• [What you will do]:
Every line below is to be copied exactly, with the pictures left out.
━━━ Data segment
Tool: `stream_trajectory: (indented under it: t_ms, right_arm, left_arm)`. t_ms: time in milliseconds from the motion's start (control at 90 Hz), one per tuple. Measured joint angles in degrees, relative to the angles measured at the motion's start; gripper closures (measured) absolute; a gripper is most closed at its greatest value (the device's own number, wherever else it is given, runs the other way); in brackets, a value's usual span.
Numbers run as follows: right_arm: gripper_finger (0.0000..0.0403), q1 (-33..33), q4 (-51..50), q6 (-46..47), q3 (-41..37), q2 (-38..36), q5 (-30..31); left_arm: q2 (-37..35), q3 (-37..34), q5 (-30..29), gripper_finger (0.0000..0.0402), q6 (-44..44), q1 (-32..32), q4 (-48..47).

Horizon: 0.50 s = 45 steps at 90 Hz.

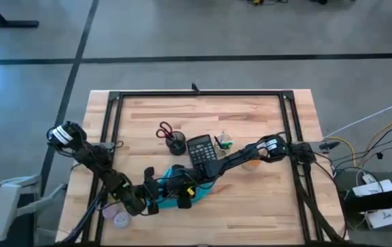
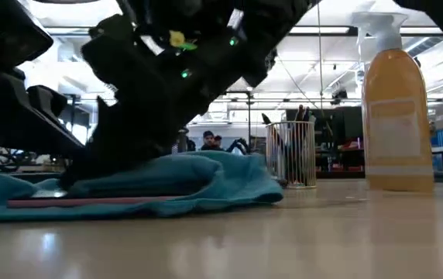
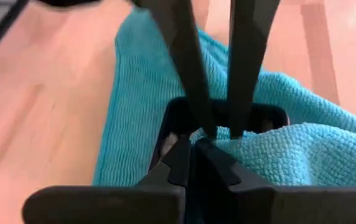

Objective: Apply microfiber cloth
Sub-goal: Wipe the front and back of the cellphone with the blue microfiber cloth

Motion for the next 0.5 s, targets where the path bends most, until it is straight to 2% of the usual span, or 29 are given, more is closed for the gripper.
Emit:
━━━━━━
• [Task answer]:
Tool: `stream_trajectory: (indented under it: t_ms, right_arm, left_arm)`. t_ms: time in milliseconds from the motion's start (control at 90 Hz), one per tuple. Measured joint angles in degrees, relative to the angles measured at the motion's start; gripper closures (measured) absolute; a gripper is most closed at its greatest value (the device's own number, wherever else it is given, runs the other way); in brackets, a value's usual span.
Numbers run as follows: right_arm: gripper_finger (0.0000..0.0403), q1 (-33..33), q4 (-51..50), q6 (-46..47), q3 (-41..37), q2 (-38..36), q5 (-30..31); left_arm: q2 (-37..35), q3 (-37..34), q5 (-30..29), gripper_finger (0.0000..0.0402), q6 (-44..44), q1 (-32..32), q4 (-48..47).

Horizon: 0.50 s = 45 steps at 90 Hz.


Objective: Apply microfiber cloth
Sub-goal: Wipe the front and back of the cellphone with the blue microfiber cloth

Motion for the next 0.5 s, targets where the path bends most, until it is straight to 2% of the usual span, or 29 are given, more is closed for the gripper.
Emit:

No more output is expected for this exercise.